Mr. Doyle has included eight stories here, and each depicts, often with a fierce emotional weight and an exhilarating comic zing, the tenuous mixture of agitation, unease, and suspicion that pervades contemporary Ireland. All of his characters, including a Filipino midwife, a Polish nanny, a Lithuanian biochemist, a Sudanese former child soldier, and lots and lots of Nigerian émigrés, struggle against the pernicious forces that resist change and difference. Taken as a whole, the book amounts to a revision of a prominent section in Mr. Doyle’s first novel, “The Commitments” (1987), in which band manager Jimmy Rabbitte famously labels the Irish “the niggers of Europe.” In fact, Mr. Doyle admits in his foreword, “Twenty years on, there are thousands of Africans living in Ireland.” Today, he adds, “I wouldn’t use that line. [It] would make no sense.”

Mr. Doyle’s new stories are the product of a relationship he formed with Metro Eireann, an immigrant and ethnic newspaper founded in 2000 by two Nigerians. It’s heartening that a Booker Prize winner (in 1993, for “Paddy Clarke Ha Ha Ha”) would offer to contribute to an upstart publication — presumably for love of country and art (and maybe sanity: “I need to write,” he said last year. “I go a bit bonkers if I don’t”). The resulting collection begins with a story whose inauspicious title, “Guess Who’s Coming for the Dinner,” threatens intellectual shenanigans — Mr. Doyle is, after all, a regular contributor to McSweeney’s — and the suspicion appears validated when the unwelcoming father likens his dinner guest, a refugee from Nigeria, to Sidney Poitier. But, despite a slight didacticism, the story portrays a genuinely conflicted father, one who talks to his daughters about their sex lives “confidently, frankly, and, yeah, filthily,” but condemns an African man because his continent is stricken by AIDS, civil wars, and people with “flies on their faces.” And that appears Mr. Doyle’s point: Racism is something more than an outmoded notion.

Hopefulness, too, may be generally out of fashion, but in the title story, which Mr. Doyle calls a “sort of” sequel to “The Commitments,” he spins a tale of such sanguinary velocity and heedless merrymaking that we readily accept the overly simplistic theme. Jimmy Rabbitte, his Irish soul band long dispersed, posts another ad: “Brothers and Sisters, Welcome to Ireland. Do you want the Celtic Tiger to dance to your music?” He concludes, “White Irish need not apply.” The ad echoes the notorious window signs that once dotted Manhattan, and the result is an African-Spanish-Romanian-you-name-it group that sings Aimee Mann and Eminem. The pop culture guideposts are a Doyle trademark, but the author braces his story with something more solid: a scintillating study of late-thirties married life. Jimmy must tuck in the kids before playing his favorite Parental Advisory album. When snuggling with his wife, he wonders “which she’d noticed first, the gut or the erection.”

Some stories are too schematic to succeed. “57% Irish,” though a classic example of Mr. Doyle’s humor, relies on a blunt conceit: The minister for the arts and ethnicity aims to “measure Irishness,” the main criterion being one’s excitement level when viewing a Roy Keane World Cup goal. “Black Hoodie” misses the nuances of human nature. Immigrants are nothing but über-moral, and the best cops “eat their jumbo rolls without getting butter all over their shirts.”

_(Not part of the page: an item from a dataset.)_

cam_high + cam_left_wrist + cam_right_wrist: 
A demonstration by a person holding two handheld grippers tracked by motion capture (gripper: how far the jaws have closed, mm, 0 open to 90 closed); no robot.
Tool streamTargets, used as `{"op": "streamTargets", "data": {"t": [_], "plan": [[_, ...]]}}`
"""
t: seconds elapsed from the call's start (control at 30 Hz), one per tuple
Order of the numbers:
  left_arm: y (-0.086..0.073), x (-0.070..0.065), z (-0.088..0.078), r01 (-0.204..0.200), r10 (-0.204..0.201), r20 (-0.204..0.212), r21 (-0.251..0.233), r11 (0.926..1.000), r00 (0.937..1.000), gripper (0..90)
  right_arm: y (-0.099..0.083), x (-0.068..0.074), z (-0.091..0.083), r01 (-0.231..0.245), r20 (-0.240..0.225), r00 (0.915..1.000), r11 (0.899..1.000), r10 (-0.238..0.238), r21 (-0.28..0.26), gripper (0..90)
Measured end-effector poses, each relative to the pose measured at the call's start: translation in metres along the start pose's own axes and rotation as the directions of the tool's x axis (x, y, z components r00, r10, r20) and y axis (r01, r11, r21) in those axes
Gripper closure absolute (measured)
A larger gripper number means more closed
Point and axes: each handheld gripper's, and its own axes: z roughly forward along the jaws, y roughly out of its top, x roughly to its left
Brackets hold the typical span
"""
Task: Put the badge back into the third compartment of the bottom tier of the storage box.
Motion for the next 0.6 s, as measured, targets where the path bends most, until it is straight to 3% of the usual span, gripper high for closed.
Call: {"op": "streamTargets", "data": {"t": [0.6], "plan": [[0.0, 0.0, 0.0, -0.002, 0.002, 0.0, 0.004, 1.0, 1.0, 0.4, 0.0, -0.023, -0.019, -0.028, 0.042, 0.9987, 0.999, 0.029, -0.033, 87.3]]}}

Interestingly, the collection’s most powerful story is set outside of Ireland. “Home to Harlem” tells of Declan, a graduate student from University College Dublin who arrives in New York in a misguided attempt to discern the influence of the Harlem Renaissance on Irish literature. Declan mocks traditional Irish culture, particularly its literary heritage — “the smugness,” he calls it — and we soon realize that this young, half-Irish black man actually seeks his place in a haphazard world. When his ancestors were young, he thinks, “you were Irish or you weren’t, one thing or the other.” Now, he says, being Irish is “passing for something else — the Paddy, the European, the peasant, the rocker, the leprechaun.” Mr. Doyle has met them all.

Mr. Peed is on the editorial staff of the New Yorker. He last wrote for these pages on the novelist Michael Chabon.